Copy out every line holding the string "simplified" from the records below.

-=-=-=-=-

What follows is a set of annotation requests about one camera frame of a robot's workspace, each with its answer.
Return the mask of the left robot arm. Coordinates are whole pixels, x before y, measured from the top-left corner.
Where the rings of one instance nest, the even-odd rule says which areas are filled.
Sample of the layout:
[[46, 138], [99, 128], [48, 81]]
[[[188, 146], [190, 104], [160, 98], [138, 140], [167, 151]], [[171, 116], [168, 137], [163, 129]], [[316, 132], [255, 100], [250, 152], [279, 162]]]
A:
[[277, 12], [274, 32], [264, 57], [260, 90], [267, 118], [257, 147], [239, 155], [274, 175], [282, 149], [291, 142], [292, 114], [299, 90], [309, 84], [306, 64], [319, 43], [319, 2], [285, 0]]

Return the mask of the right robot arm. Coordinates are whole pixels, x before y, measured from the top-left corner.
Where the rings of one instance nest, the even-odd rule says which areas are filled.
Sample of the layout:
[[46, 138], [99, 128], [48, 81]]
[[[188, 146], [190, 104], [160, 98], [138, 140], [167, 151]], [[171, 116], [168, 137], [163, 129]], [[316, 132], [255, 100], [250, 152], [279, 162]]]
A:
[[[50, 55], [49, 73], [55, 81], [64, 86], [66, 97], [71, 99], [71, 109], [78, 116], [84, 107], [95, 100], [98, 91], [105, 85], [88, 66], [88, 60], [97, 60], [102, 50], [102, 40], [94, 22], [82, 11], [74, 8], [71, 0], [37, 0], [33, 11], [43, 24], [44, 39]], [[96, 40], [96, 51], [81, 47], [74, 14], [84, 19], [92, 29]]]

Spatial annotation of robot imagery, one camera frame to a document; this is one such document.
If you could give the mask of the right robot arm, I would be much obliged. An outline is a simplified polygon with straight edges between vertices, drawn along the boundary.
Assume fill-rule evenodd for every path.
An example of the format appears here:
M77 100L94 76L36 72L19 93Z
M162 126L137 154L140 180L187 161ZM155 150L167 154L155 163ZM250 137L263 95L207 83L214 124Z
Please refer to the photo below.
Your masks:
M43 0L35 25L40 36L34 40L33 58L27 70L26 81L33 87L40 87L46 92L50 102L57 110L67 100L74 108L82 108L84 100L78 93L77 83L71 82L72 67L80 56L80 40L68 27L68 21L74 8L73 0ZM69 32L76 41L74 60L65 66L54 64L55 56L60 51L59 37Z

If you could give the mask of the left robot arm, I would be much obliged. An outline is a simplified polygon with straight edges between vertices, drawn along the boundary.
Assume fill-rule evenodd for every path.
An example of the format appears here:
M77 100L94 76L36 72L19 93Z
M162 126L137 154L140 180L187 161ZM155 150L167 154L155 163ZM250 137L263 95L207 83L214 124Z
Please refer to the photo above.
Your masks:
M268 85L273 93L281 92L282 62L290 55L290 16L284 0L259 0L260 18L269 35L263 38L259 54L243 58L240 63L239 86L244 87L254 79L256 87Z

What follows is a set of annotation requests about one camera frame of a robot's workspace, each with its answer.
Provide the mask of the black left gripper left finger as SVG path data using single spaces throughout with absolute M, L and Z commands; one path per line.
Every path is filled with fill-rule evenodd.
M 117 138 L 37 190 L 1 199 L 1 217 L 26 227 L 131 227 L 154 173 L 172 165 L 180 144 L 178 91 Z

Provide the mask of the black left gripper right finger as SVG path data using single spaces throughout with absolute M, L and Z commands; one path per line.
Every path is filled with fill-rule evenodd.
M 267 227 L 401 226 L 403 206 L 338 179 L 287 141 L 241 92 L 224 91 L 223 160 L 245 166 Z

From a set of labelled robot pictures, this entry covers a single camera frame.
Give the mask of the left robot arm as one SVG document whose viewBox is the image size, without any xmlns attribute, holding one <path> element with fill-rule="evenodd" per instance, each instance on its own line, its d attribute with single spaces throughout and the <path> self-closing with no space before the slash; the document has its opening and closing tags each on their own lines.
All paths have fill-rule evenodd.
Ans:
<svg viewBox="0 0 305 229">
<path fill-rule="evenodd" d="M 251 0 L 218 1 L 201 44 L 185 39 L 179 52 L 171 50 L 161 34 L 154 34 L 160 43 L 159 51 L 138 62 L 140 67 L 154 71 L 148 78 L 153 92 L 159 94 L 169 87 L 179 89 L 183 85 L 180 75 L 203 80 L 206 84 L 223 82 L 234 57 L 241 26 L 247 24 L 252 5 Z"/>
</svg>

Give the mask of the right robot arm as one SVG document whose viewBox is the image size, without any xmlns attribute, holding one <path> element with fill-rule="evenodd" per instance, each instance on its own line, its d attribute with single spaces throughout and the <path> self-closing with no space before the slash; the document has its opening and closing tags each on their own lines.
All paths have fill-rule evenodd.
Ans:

-=-=-=-=-

- [TASK ANSWER]:
If you could give the mask of the right robot arm, I would be much obliged. An outline is a simplified polygon with straight edges between vertices, drawn along the boundary.
If you could give the mask of the left robot arm, I would be much obliged. An outline is a simplified polygon with straight edges between vertices, drawn along the boundary.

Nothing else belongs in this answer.